The electronic stability decrease in the BF4 - n(R)n- anions (R = CH3, C2H5; n = 0-4)

- The BF4 − n(R)n- anions (R = CH3, C2H5; n = 1-4) were studied at the OVGF level of theory.
- All BF4 − n(CH3)n- and BF4 − n(C2H5)n- anions were found to be thermodynamically stable.
- The VDE values calculated for the BF4 − n(R)n- anions exceed 4 eV in all cases.
- The smallest VDEs were found for the B(C2H5)4- (4.27 eV) and B(CH3)4- (4.42 eV).
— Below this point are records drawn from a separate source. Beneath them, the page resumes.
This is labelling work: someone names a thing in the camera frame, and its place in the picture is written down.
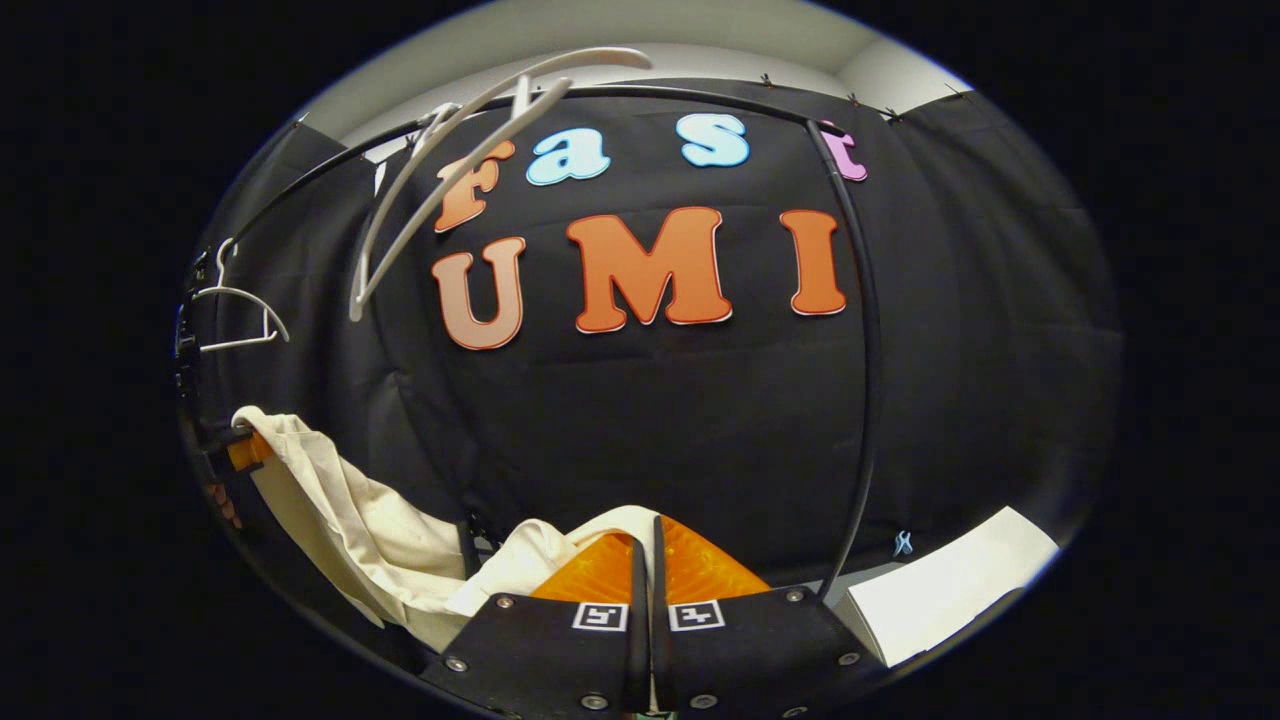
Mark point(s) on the black backdrop cloth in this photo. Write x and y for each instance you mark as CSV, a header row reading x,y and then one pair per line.
x,y
650,420

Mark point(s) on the white flat board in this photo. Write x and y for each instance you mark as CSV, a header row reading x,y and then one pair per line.
x,y
950,590

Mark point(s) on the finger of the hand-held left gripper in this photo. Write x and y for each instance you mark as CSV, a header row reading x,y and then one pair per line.
x,y
245,452

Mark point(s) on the cream collared shirt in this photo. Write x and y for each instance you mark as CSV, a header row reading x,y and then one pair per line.
x,y
340,510

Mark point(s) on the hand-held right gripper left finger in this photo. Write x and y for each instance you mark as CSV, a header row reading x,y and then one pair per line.
x,y
540,650

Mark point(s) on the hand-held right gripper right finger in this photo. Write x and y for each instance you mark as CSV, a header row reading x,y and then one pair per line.
x,y
760,650

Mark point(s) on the black clothes rail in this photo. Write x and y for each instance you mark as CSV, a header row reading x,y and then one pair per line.
x,y
868,350

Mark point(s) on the white plastic hanger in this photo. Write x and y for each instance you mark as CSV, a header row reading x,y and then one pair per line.
x,y
600,56
235,290

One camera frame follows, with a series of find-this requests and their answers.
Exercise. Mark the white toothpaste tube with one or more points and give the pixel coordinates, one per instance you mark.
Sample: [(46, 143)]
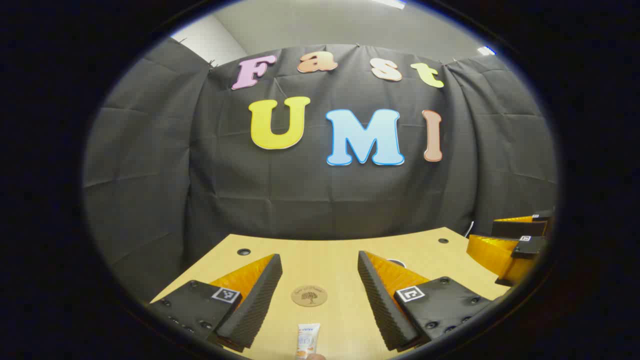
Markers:
[(307, 340)]

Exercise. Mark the light wooden desktop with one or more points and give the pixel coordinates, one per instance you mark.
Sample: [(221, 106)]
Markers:
[(325, 260)]

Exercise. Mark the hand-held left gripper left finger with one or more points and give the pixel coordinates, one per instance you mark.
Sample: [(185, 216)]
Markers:
[(255, 305)]

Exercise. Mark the black backdrop cloth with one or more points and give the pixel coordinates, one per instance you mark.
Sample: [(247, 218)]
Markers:
[(300, 200)]

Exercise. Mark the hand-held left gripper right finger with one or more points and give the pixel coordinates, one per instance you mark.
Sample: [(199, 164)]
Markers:
[(377, 305)]

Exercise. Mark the ceiling light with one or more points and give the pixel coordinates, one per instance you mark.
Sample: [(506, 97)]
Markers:
[(390, 3), (486, 50)]

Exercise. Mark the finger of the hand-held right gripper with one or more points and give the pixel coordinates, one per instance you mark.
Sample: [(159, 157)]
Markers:
[(492, 252), (517, 229)]
The properties of the BF4 − n(R)n- anions (where R = CH3, C2H5 and n = 1-4) were investigated at the ab initio OVGF/6-311++G(3df,3pd)//MP2/6-311++G(d,p) level of theory. It is shown that subsequent replacement of the fluorine ligands with alkyl groups in the BF4- superhalogen anion results in a substantial electronic stability decrease (by 1.13-3.42 eV), however, even the fully substituted B(CH3)4- and B(C2H5)4- anions remain stable and relatively strongly bound (by ca. 4.3-4.4 eV) negatively charged systems. The presence of four substituents bound to the boron atom is identified as the most important factor that enables the existence and stability of the BF4−n(R)n- anions.